Items listed in a dataset
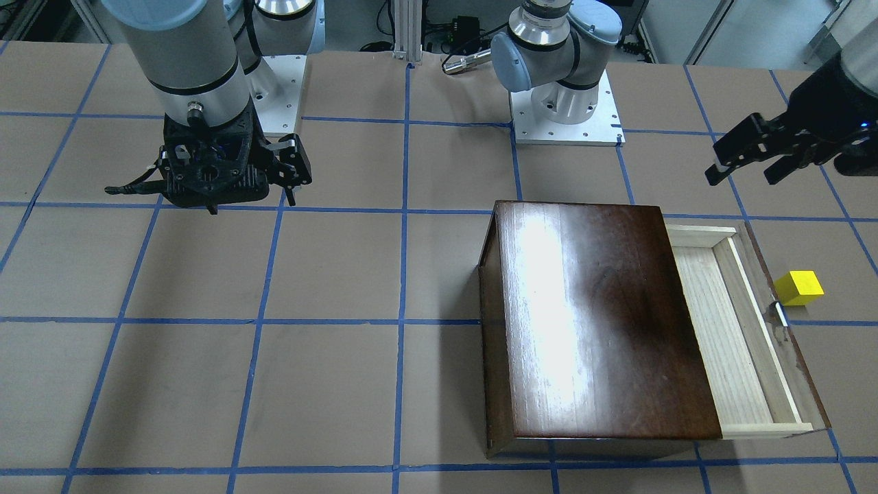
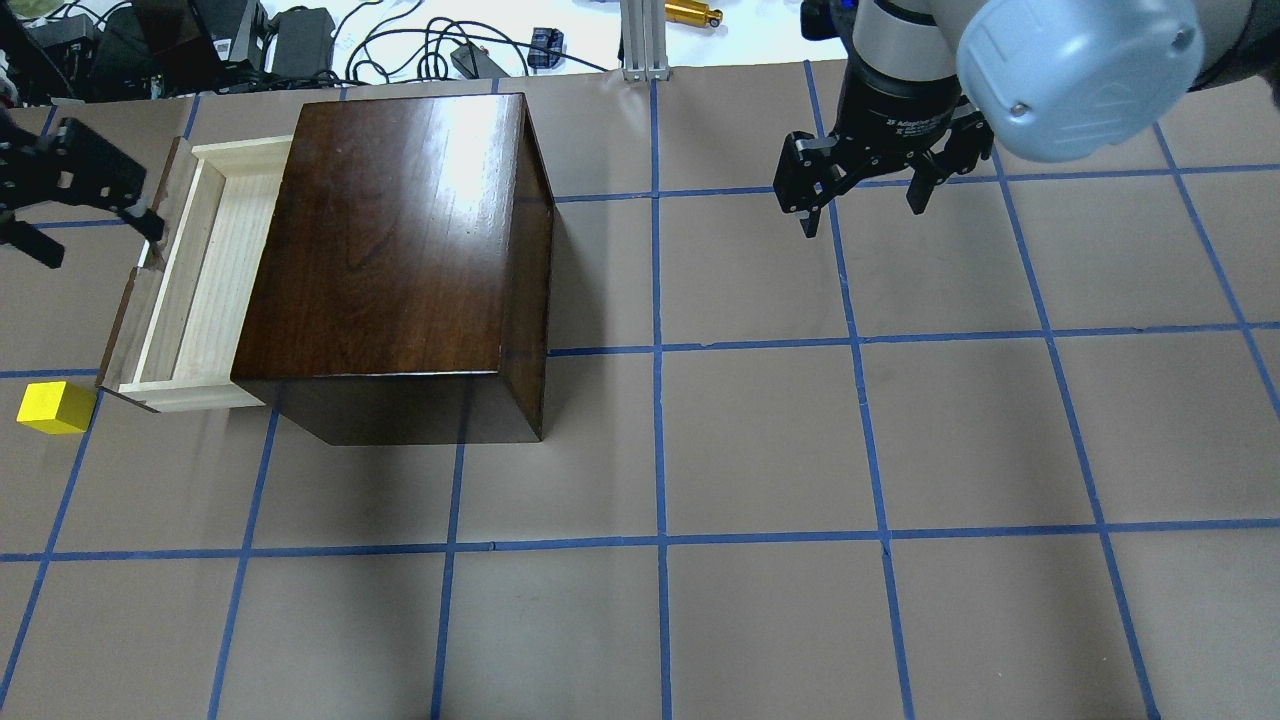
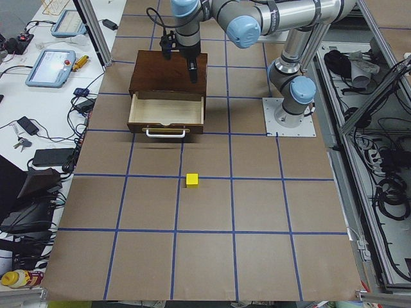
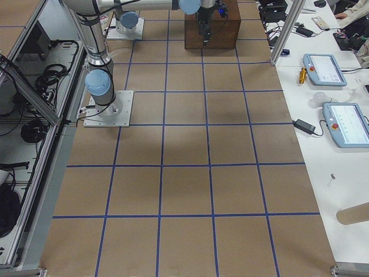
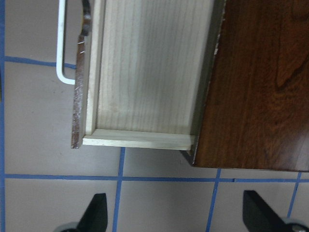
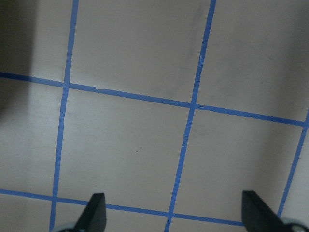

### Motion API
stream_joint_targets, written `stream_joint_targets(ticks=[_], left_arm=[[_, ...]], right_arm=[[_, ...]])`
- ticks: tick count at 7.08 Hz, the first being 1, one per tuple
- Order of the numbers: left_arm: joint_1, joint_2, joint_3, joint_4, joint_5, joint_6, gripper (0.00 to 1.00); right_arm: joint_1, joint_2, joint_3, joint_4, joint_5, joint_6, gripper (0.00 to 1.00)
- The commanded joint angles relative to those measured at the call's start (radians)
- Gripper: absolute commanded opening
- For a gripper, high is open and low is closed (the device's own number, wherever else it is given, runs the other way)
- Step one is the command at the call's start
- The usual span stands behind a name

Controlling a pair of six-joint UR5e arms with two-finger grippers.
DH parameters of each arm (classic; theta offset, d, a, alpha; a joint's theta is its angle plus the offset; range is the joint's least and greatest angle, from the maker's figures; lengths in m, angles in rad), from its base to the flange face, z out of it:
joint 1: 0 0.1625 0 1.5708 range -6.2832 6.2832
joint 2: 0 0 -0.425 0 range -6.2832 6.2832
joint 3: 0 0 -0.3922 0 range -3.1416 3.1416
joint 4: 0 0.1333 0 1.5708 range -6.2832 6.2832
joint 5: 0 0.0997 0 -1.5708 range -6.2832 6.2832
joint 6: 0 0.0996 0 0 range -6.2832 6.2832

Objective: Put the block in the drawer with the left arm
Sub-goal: 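Release the handle and raise the left gripper above the cabinet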

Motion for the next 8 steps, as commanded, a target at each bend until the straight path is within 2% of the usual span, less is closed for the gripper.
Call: stream_joint_targets(ticks=[1,2,3,8], left_arm=[[-0.209,-0.015,-0.026,0.132,0.026,-0.162,1.00],[-0.275,-0.017,-0.047,0.225,0.049,-0.221,1.00],[-0.318,-0.021,-0.059,0.233,0.085,-0.233,1.00],[-0.336,-0.024,-0.060,0.232,0.086,-0.221,1.00]], right_arm=[[0.000,0.000,0.000,0.000,0.000,0.001,1.00],[0.000,0.000,0.000,0.000,0.000,0.001,1.00],[0.000,0.000,0.000,0.000,0.000,0.001,1.00],[0.000,0.000,0.000,0.000,0.000,0.000,1.00]])
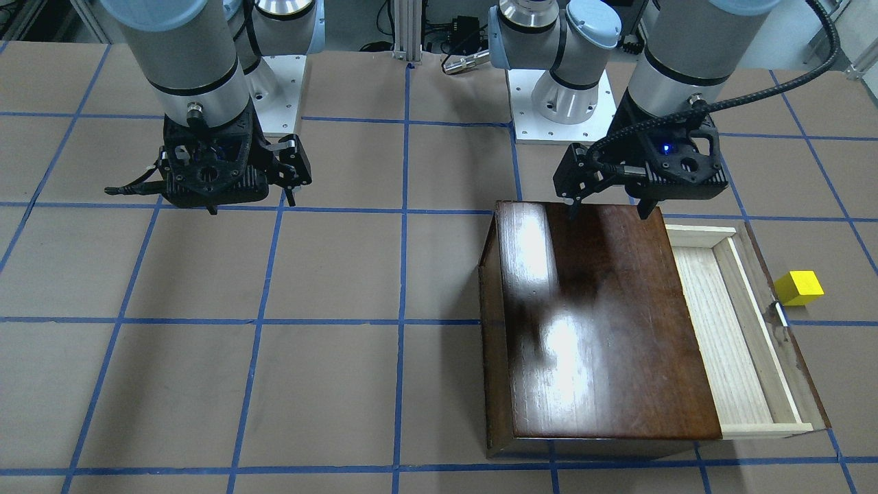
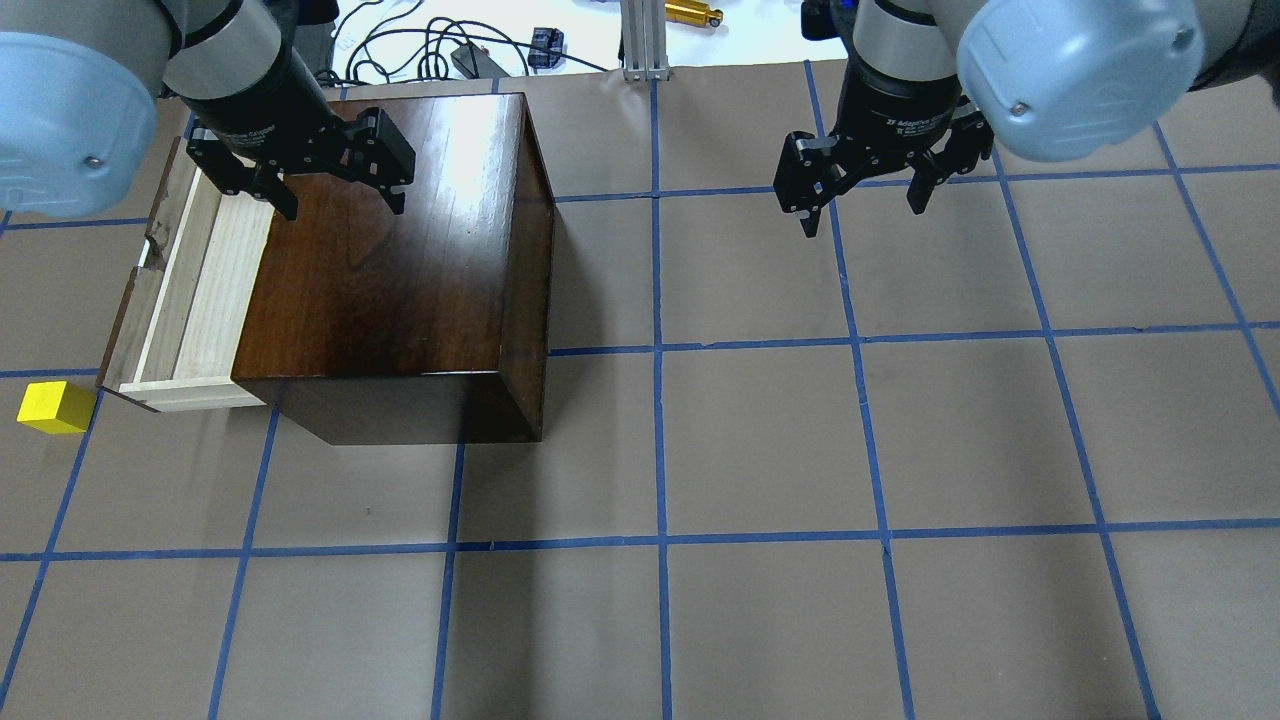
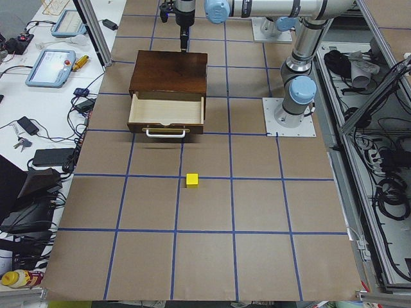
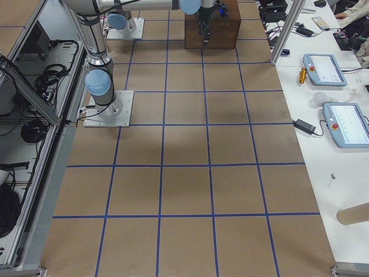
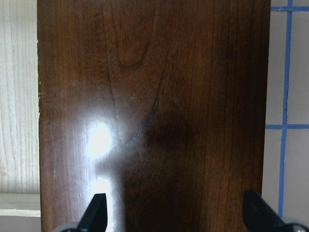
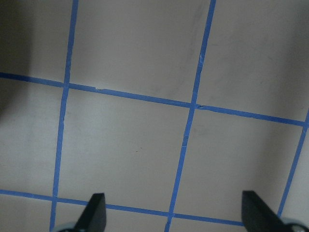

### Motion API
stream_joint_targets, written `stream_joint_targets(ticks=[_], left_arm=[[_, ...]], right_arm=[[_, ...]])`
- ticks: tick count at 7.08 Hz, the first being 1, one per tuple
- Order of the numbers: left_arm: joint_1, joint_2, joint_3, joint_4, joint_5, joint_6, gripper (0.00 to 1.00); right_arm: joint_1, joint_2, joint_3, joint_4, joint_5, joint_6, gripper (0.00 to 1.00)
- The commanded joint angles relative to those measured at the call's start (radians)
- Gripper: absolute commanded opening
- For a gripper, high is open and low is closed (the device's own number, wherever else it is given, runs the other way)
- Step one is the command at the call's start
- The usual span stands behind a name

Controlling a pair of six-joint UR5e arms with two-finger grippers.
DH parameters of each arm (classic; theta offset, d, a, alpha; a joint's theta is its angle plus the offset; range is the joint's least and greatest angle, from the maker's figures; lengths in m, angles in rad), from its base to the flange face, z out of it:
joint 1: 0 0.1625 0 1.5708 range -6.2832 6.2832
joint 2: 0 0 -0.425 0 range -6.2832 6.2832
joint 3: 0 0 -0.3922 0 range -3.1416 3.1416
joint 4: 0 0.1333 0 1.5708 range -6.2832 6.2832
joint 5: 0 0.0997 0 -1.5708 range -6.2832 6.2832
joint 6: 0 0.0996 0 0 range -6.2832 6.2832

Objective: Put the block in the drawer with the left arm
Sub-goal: 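Release the handle and raise the left gripper above the cabinet, then move the left gripper down toward the yellow cube on the table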

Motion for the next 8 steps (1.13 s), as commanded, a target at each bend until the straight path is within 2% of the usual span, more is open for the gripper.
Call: stream_joint_targets(ticks=[1,2,3,6,8], left_arm=[[0.002,0.005,0.008,-0.006,-0.001,0.000,1.00],[0.015,0.008,0.011,-0.010,-0.002,0.008,1.00],[0.043,0.014,0.011,-0.013,0.004,0.122,1.00],[0.267,0.001,0.011,-0.023,-0.010,0.438,1.00],[0.423,-0.019,0.014,-0.039,-0.014,0.755,1.00]], right_arm=[[0.000,0.000,0.000,0.000,0.000,0.000,1.00],[0.000,0.000,0.000,0.000,0.000,0.000,1.00],[0.000,0.000,0.000,0.000,0.000,0.000,1.00],[0.000,0.000,0.000,0.000,0.000,-0.001,1.00],[0.000,0.000,0.000,0.000,0.000,0.000,1.00]])
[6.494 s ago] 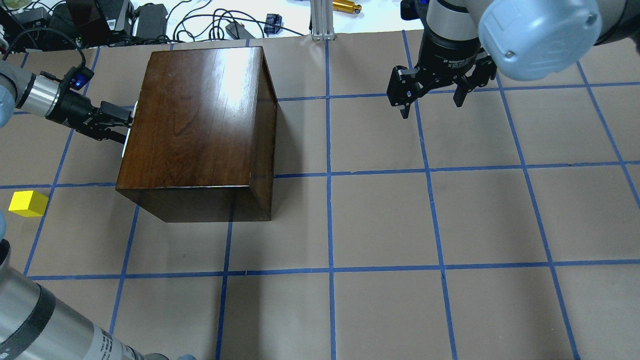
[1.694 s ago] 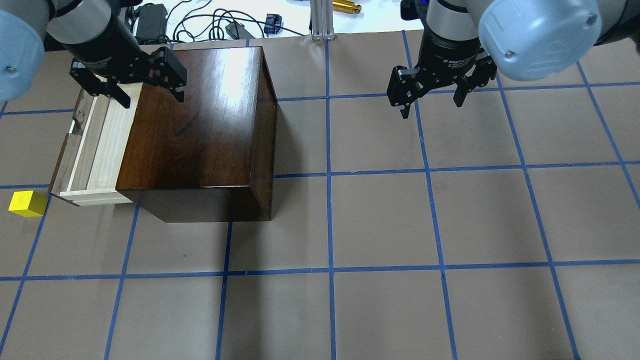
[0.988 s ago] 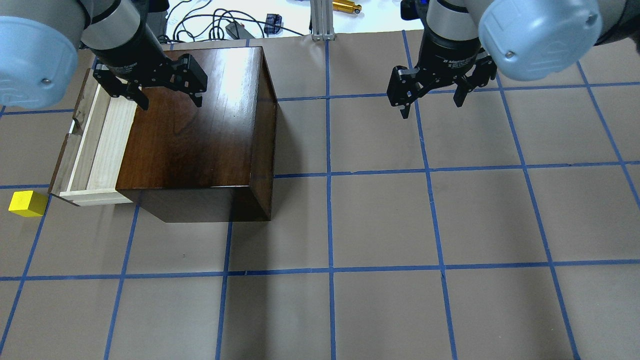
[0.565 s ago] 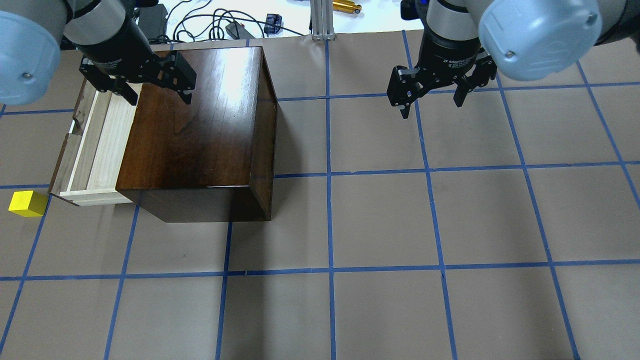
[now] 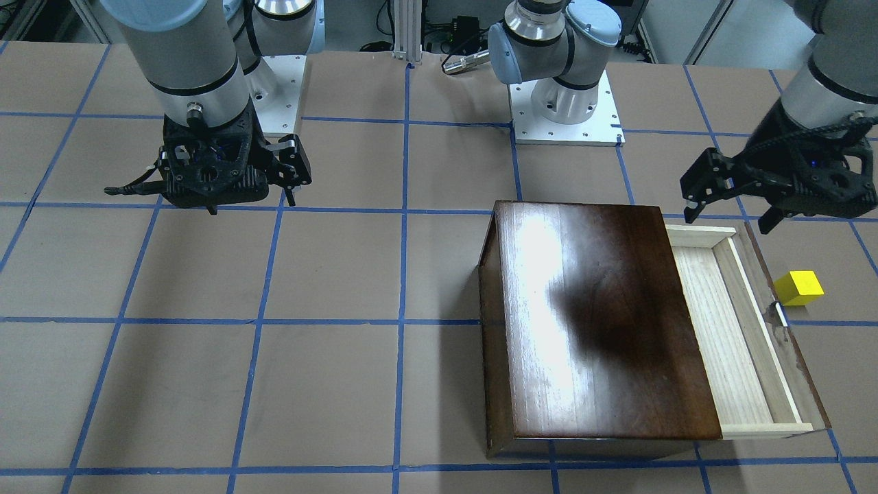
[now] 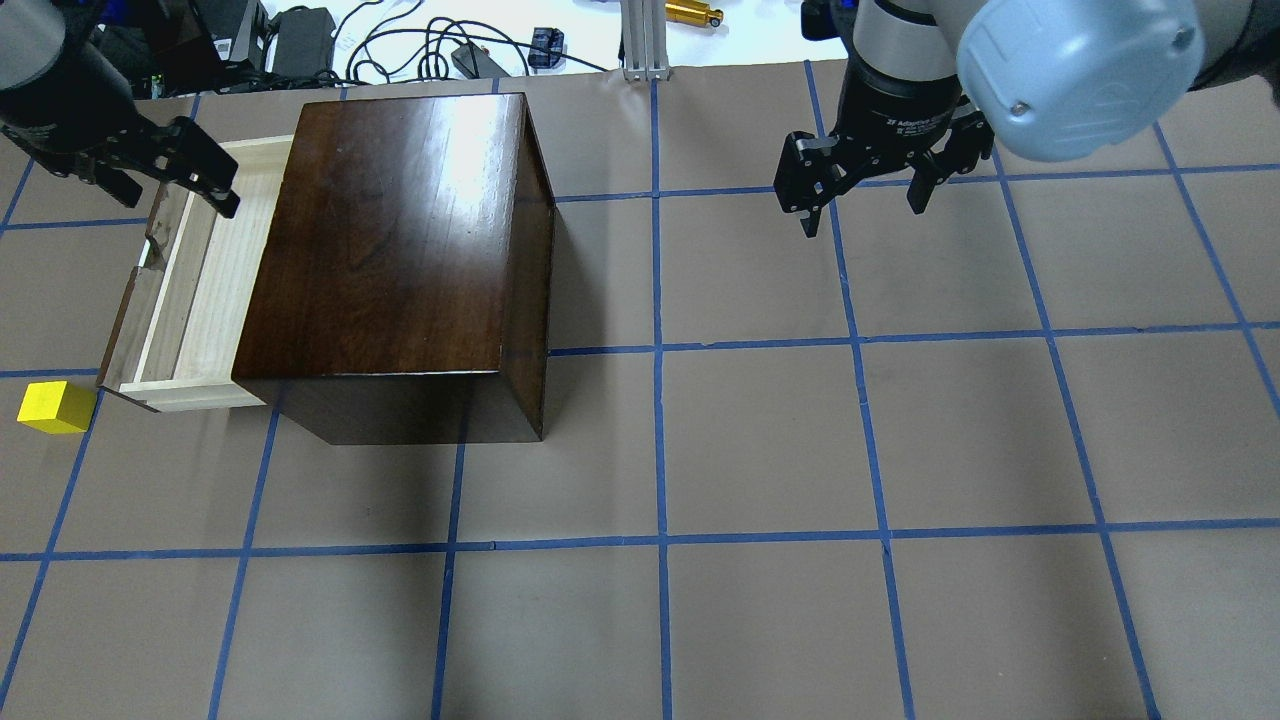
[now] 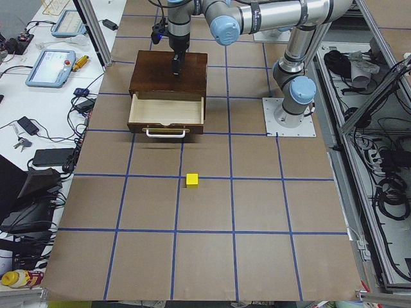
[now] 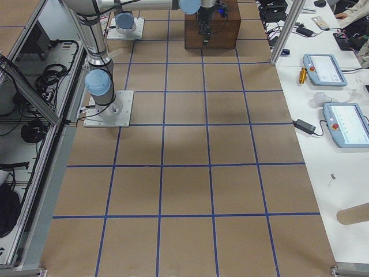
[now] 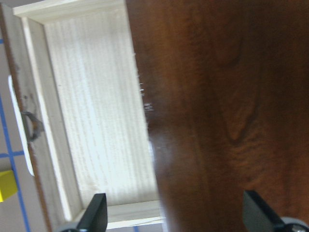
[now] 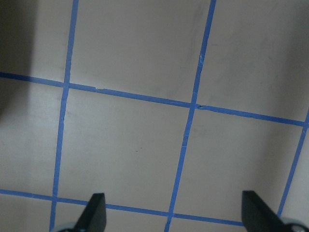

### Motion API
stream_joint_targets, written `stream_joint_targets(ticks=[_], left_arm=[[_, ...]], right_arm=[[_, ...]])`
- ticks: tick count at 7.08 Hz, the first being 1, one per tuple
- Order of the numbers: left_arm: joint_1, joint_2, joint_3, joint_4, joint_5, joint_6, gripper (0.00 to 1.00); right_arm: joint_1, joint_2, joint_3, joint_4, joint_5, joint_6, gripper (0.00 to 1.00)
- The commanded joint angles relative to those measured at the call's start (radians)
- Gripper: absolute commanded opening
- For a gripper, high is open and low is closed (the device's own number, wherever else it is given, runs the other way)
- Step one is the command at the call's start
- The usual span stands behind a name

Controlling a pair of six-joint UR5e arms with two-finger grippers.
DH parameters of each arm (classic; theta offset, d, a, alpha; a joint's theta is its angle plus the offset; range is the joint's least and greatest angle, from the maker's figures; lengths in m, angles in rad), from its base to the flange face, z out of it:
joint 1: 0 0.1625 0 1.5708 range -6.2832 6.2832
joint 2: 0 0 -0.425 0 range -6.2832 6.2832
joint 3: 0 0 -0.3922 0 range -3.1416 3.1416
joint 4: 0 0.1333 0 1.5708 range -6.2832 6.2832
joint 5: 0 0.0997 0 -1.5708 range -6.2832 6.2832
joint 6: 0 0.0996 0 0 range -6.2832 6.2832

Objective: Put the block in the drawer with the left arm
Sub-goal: 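Move the left gripper down toward the yellow cube on the table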

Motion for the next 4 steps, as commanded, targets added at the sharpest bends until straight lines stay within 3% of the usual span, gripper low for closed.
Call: stream_joint_targets(ticks=[1,4], left_arm=[[0.175,-0.018,0.002,-0.039,-0.007,0.333,1.00],[0.377,-0.099,-0.010,-0.029,0.004,0.923,1.00]], right_arm=[[0.000,0.000,0.000,0.000,0.000,0.001,1.00],[0.000,0.000,0.000,0.000,0.000,0.000,1.00]])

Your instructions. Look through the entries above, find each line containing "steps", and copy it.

Answer to this task.
Motion for the next 8 steps, as commanded, a target at each bend until the straight path is within 2% of the usual span, less is closed for the gripper.
Motion for the next 8 steps (1.13 s), as commanded, a target at each bend until the straight path is within 2% of the usual span, more is open for the gripper.
Motion for the next 4 steps, as commanded, targets added at the sharpest bends until straight lines stay within 3% of the usual span, gripper low for closed.

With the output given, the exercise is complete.